The 6-foot-9, 240-pound Robertson, a native of Grenada, nearly averaged a double-double last season as a freshman while playing for WOSC coach Rolando De La Barrera. Prior to his stint at WOSC, De La Barrera worked alongside current Ragin’ Cajuns assistant coach Gus Hauser at New Mexico State.
“Arkim said the visit went fine,” De La Barrera said. “All of his comments about his visit were positive. I think Louisiana Lafayette wanted to bring him in for a closer look because they need to replace their really good big guy (Shawn Long). He liked the coaching staff, the city of Lafayette and the school.”
It was the first official visit for Robertson and likely his last until the spring. The Cajuns have yet to officially offer Robertson, but that’s in part because it’s still early in the recruiting process for both sides. He was invited to Jerry Mullen’s JUCO Top 100 Camp in July but was home in Grenada for the summer and unable to attend the event.
Tulsa, Cal State Bakersfield and Youngstown State are among the other schools to reach out so far to De La Barrera about Robertson.
“He is most likely going to be a late signee because he’s got to take some coursework in the summer,” De La Barrera said. “I have not really engaged with many of the schools who have called about him. When a guy needs summer courses it’s better to rev up recruiting in the late signing period. I have a pretty good relationship with Gus Hauser and that probably helped them. I know they knew he was one of the better bigs in our region.”
Last season’s numbers prove that as Robertson averaged eight points, eight rebounds and 2.1 blocked shots in 19.3 minutes per game and shot 59.5 percent from the floor. He ranked second in NJCAA Region II in blocks — current Stephen F. Austin forward JaQuan Smith was first — and fourth in rebounds and field goal percentage.
Robertson finished with five double-doubles, including monster games against Southwestern Christian’s JV team (27 points, 11 rebounds, six blocks) and St. Gregory’s JV squad (22 points, 21 rebounds). He scored in double figures nine times and had eight games with double-digit rebounds.
That production is even more impressive given Robertson played little organized basketball before coming to America.

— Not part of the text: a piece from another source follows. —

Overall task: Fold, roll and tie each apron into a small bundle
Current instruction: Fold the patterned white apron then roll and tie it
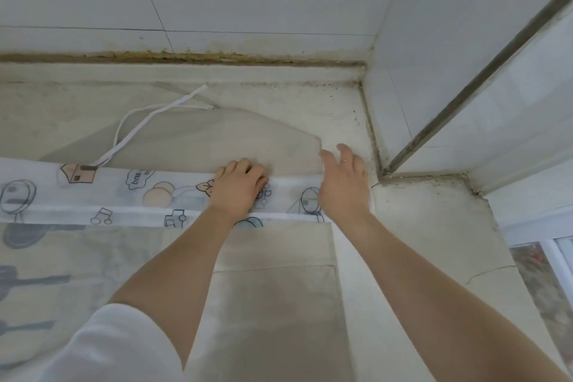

“Right now Arkim looks the part physically with his broad shoulders and a frame that can put on even more muscle,” De La Barrera said. “He has a pretty good motor to get up and down the floor, runs and jumps well and is hungry to learn. Offensively, his game is probably closer to the basket right now, but his benefit today to anybody would be as a large body on defense, running the floor, blocking shots and being opportunistic on offense.”
De La Barrera expects Robertson to continue to improve this season as he competes in a region that has two Division I-bound bigs in Northern Oklahoma College’s Valentine Sangoyomi (Houston) and Connors State College’s Arlando Cook (Nevada).
“Arkim hasn’t reached his ceiling yet and is like an investment that will give you steady, solid growth,” De La Barrera said. “His stock will rise as this year goes on because 6-9, 230-pound bigs are at a premium. He has a great general makeup, a good work ethic and a willingness to learn and do what he’s asked to do. We’re working with him to continue polishing his skills.”
Available playing time will be a major factor for Robertson when it comes time to decide where he will continue his collegiate career.
“Junior college players have to be careful because they only have two years to play in Division I then they’re done,” De La Barrera said. “My general feeling for junior college guys is to date the girls who like you and go find a place where you’re going to fit into the equation and get a chance to play.”